■ **What the task asks**
Go to the line that contains "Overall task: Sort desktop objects" in the records below and repeat it, and each line after it, exactly through the end, omitting pictures.

■ **Exercise materials**
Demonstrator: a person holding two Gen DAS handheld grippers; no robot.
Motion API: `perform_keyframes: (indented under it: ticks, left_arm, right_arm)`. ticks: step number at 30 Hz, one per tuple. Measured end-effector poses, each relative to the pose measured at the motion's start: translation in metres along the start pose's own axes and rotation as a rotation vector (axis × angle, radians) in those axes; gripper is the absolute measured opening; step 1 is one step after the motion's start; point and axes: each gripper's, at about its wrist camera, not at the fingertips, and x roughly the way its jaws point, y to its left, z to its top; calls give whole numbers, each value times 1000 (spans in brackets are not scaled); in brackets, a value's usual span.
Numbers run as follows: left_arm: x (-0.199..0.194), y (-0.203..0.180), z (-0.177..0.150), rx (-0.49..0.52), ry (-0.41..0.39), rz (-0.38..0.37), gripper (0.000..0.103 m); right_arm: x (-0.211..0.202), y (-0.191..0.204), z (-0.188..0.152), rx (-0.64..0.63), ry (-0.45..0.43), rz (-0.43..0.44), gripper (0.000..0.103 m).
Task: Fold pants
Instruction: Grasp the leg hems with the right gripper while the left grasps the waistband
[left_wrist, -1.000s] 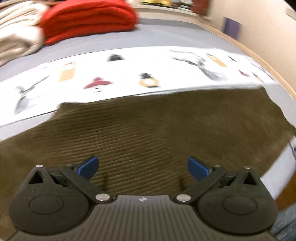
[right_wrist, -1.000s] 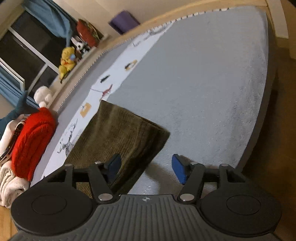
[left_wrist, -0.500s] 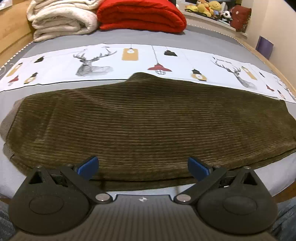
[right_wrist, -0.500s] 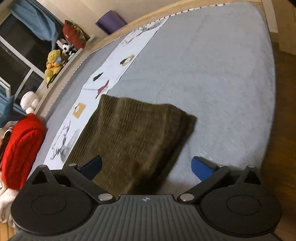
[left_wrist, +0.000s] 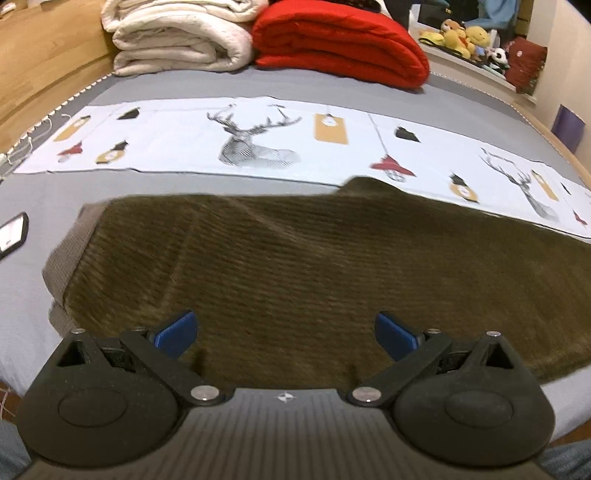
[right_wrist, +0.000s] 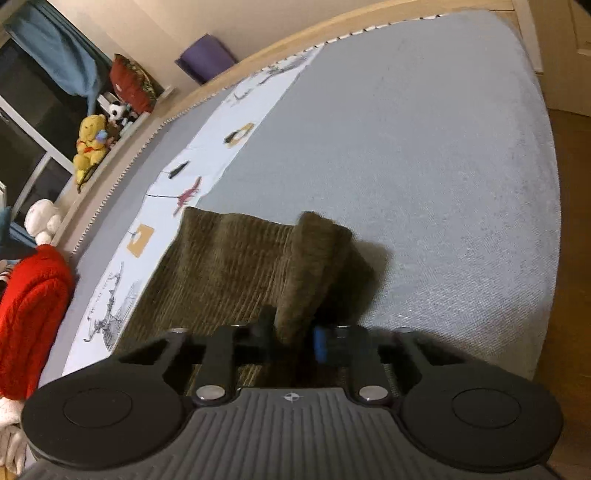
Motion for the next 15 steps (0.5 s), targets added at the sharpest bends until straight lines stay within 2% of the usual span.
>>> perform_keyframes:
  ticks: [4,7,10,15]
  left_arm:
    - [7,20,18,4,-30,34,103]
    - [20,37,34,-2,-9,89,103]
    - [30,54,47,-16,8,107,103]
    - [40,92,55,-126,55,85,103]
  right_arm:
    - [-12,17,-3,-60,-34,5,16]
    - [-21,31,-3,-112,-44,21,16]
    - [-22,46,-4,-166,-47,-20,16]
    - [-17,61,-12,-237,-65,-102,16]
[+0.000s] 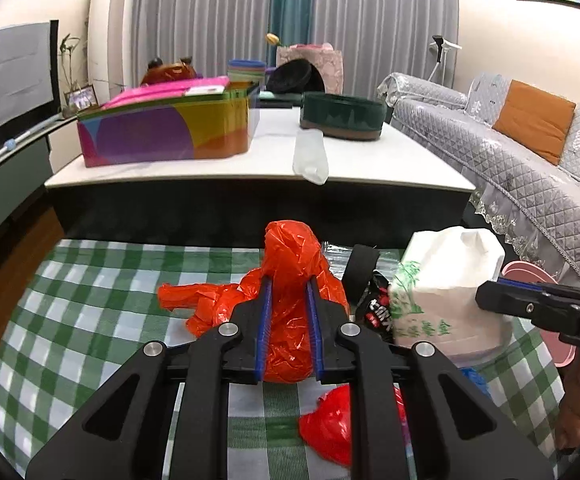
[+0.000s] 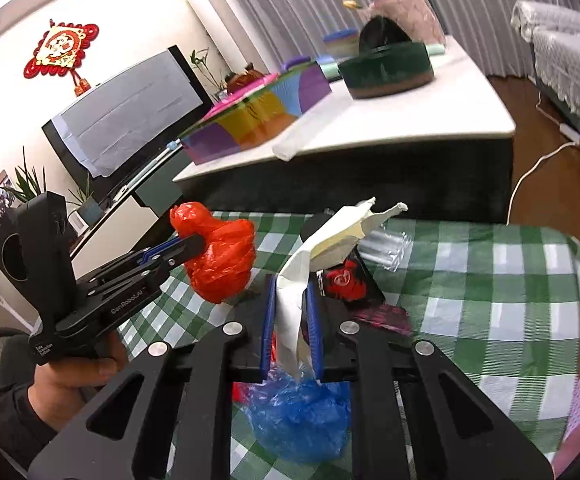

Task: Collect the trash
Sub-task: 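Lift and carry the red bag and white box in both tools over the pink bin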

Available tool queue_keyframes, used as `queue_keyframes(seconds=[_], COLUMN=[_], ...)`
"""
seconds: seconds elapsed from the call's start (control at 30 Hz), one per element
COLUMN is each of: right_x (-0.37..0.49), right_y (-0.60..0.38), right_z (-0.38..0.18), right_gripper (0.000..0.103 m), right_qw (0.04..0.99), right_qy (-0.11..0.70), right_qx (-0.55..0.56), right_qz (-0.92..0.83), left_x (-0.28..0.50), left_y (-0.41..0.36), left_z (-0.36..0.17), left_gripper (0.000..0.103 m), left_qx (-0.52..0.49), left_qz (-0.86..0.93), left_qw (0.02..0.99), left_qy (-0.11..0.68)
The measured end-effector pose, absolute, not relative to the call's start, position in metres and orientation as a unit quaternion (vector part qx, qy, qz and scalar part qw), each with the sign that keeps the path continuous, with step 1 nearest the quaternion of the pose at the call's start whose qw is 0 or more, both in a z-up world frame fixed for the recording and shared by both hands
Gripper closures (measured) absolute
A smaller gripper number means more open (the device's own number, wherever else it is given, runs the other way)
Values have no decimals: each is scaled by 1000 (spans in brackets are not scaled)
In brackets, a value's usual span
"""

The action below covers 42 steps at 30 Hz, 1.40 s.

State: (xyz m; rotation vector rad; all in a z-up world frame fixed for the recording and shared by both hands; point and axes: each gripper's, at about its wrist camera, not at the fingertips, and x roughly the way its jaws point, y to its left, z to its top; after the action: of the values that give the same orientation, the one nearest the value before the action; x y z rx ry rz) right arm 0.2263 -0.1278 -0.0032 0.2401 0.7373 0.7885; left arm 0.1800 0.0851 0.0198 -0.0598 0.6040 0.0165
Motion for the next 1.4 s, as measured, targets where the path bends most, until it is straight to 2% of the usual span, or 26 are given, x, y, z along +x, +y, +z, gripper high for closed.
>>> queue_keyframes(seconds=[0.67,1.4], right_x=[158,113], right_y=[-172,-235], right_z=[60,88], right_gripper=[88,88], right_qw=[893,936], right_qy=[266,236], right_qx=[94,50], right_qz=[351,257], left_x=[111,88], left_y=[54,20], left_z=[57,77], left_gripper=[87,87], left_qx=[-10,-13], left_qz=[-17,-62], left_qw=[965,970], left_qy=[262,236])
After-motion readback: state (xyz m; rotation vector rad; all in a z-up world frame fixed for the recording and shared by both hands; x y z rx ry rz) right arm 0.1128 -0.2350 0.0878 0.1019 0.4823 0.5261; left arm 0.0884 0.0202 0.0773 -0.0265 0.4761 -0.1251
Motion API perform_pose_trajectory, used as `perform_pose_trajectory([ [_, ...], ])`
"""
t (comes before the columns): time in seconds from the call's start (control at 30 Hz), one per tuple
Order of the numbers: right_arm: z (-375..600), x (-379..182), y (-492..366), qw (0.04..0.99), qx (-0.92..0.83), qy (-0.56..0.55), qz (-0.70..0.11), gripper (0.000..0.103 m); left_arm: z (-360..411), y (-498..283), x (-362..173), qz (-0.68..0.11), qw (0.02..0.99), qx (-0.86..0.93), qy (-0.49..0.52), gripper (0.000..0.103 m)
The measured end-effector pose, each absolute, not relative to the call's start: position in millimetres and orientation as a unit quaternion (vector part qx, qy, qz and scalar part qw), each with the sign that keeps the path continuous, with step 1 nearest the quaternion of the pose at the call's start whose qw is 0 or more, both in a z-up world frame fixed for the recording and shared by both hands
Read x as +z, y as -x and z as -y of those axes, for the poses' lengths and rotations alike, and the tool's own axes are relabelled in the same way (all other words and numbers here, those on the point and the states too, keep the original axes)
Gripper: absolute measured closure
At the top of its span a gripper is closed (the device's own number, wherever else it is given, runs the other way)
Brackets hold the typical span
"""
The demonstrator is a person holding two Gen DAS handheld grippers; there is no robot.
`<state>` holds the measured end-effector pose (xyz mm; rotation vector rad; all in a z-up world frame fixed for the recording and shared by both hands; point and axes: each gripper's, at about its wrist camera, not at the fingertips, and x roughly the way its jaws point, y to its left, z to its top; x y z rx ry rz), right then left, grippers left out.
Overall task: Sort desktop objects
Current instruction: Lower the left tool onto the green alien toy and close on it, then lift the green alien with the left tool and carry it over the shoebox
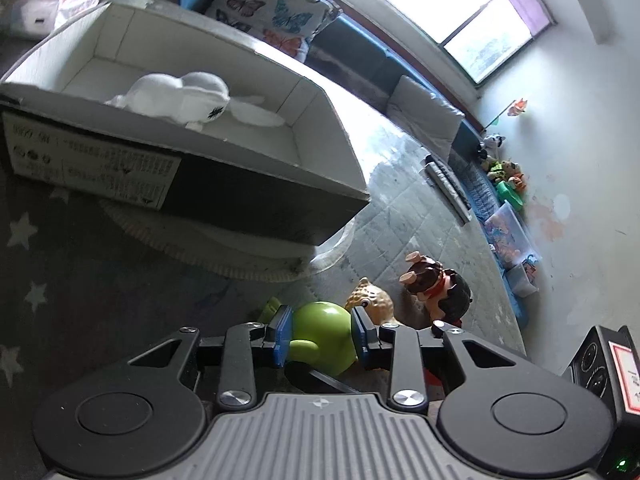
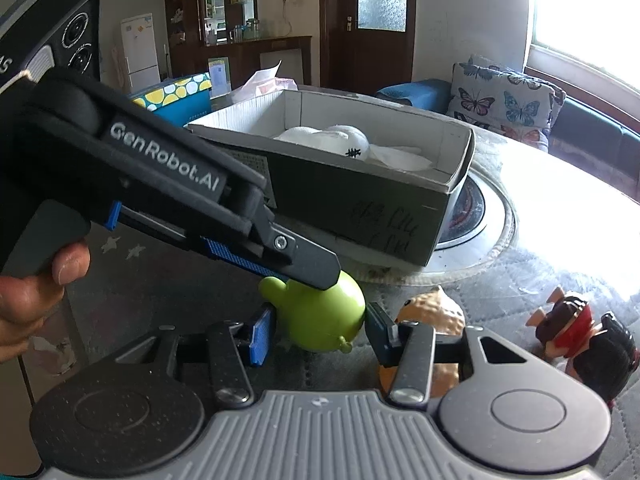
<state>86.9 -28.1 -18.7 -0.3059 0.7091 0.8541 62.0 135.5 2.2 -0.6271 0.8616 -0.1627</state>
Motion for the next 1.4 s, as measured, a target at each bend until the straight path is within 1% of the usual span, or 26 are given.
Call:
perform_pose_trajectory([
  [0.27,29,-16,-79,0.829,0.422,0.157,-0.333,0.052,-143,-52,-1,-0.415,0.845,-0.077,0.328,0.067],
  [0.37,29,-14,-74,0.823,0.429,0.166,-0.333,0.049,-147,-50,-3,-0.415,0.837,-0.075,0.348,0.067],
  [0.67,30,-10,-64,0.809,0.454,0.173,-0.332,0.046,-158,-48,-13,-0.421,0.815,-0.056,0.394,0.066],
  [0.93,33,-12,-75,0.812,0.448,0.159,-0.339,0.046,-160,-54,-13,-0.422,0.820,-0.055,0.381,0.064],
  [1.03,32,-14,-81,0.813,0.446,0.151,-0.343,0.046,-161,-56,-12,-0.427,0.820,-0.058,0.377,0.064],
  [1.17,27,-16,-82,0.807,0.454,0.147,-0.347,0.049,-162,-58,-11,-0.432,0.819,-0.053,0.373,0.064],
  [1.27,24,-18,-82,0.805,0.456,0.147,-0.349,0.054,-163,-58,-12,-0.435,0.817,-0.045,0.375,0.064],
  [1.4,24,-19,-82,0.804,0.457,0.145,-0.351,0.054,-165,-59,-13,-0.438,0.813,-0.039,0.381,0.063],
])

■ **Exercise answer**
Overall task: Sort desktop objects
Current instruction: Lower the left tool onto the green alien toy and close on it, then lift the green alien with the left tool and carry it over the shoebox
<state>86.9 -28.1 -18.7 -0.3059 0.7091 0.8541 62.0 135.5 2.2 -0.6271 0.8616 -0.1627</state>
Motion for the next 1.4 s, as measured, a target at each bend until the straight path is within 1% of the usual span, or 26 are given.
Call:
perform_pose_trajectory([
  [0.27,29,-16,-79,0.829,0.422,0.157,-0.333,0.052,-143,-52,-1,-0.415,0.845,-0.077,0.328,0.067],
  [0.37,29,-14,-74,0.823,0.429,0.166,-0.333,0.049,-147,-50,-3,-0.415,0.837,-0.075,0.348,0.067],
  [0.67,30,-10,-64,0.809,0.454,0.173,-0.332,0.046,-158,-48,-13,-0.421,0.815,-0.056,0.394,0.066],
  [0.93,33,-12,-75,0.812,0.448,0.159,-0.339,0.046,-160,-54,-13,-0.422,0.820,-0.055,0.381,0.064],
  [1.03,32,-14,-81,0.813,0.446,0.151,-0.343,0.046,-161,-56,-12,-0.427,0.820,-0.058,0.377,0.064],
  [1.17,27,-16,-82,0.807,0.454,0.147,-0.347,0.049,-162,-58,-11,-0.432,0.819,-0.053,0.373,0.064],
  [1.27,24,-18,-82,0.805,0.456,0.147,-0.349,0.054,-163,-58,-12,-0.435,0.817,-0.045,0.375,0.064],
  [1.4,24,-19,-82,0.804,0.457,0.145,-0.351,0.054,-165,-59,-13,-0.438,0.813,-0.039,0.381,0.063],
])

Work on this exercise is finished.